Member of Technical Staff (model Behavior Architect)

Perplexity Perplexity · AI Frontier · San Francisco, CA · AI

The Model Behavior Architect will design and optimize context engineering strategies and evaluation systems for Perplexity's AI products. This role involves pressure-testing model capabilities, ensuring behavioral consistency, and supporting model launches by identifying and fixing failure modes.
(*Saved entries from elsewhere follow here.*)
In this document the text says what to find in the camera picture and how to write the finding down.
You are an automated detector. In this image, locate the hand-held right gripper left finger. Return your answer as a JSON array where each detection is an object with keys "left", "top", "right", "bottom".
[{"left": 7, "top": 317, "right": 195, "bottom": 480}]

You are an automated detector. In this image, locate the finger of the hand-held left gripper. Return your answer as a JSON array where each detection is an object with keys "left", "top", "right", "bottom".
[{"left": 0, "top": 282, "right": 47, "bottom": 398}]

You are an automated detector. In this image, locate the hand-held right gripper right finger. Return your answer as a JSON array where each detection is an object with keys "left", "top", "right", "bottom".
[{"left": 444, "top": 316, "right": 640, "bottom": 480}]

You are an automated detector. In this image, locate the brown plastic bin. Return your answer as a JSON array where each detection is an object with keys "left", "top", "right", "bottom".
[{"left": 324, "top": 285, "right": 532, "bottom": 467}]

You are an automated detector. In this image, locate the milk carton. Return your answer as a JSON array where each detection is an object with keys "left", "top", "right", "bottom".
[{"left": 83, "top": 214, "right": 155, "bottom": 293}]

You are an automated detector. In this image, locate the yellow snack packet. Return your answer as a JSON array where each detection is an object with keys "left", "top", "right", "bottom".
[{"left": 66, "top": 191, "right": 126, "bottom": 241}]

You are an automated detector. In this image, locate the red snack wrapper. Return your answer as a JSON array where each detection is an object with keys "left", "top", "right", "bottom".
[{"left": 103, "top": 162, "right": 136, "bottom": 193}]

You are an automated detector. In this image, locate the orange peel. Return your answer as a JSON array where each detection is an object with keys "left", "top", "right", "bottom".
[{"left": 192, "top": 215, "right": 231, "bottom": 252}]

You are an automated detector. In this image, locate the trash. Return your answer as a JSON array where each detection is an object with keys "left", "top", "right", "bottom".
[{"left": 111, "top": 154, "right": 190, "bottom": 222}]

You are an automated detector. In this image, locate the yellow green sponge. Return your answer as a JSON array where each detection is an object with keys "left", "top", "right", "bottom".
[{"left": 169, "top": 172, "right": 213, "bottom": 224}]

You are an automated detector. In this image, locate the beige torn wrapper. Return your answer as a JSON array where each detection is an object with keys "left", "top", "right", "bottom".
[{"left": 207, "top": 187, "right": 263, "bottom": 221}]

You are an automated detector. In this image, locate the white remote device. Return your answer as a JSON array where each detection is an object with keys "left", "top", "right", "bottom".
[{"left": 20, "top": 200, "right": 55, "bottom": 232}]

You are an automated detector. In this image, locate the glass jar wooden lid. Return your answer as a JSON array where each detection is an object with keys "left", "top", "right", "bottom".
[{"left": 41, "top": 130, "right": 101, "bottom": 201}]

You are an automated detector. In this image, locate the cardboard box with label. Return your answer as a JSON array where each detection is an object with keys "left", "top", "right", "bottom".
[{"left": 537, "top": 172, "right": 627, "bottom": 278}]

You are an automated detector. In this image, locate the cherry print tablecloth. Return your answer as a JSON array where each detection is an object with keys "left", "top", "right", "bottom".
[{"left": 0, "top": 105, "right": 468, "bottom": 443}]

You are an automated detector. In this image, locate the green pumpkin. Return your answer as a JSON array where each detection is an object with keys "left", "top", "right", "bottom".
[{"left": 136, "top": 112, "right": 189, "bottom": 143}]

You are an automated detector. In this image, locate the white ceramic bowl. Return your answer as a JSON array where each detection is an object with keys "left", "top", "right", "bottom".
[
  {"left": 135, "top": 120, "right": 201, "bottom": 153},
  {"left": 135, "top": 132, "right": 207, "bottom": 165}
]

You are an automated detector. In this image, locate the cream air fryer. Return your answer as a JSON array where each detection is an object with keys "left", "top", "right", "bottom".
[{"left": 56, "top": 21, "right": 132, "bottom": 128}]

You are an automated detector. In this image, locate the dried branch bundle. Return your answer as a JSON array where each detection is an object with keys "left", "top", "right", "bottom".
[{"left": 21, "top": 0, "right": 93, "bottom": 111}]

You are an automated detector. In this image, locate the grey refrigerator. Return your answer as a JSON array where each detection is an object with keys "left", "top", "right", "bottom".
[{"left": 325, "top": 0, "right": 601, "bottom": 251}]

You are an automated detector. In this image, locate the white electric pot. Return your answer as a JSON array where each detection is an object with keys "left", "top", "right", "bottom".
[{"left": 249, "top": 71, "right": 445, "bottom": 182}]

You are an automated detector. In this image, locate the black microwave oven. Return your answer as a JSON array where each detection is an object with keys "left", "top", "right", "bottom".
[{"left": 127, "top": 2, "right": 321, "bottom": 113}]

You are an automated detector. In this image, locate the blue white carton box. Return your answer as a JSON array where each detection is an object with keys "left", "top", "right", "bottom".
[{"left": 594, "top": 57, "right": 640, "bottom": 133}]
The goal is to deliver high-quality user experiences by improving model behavior and quality through systematic evaluation and iteration.

What you'd actually do

  1. Design, test, and optimize context strategies and system prompts that shape answer engine behavior across products, features, and use cases.
  2. Build automated and semi-automated evaluation pipelines that measure model quality, catch regressions, and scale across product surfaces.
  3. Partner with research and engineering to validate model behavior before and during rollouts, ensuring smooth transitions with no degradation.
  4. Identify inconsistencies and failure modes in model outputs through well-designed research projects — for both internal and production-facing systems.
  5. Work closely with design, product, and research teams to translate product goals into concrete model behavior requirements.

Skills

Required

  • Experience designing evaluations, benchmarks, or metrics for AI systems
  • Strong written and verbal communication skills
  • Ability to manage multiple concurrent projects
  • Strong experience with Perplexity or other frontier AI models in production settings
  • Python
  • 3+ years of experience working with LLMs in a product or research setting

Nice to have

  • Experience with A/B testing or experimentation frameworks
  • Track record of improving AI system performance through systematic evaluation and iteration

What the JD emphasized

  • Experience designing evaluations, benchmarks, or metrics for AI systems.
  • Strong experience with Perplexity or other frontier AI models in production settings.
  • Demonstrated experience with Python — you'll prototype, debug, automate, and build systems at scale.
  • 3+ years of experience working with LLMs in a product or research setting.
  • Track record of improving AI system performance through systematic evaluation and iteration.

Other signals

  • model behavior architect
  • evaluations
  • prompt and context engineering
  • answer engine
  • model quality
  • behavioral consistency
  • alignment
  • evaluation techniques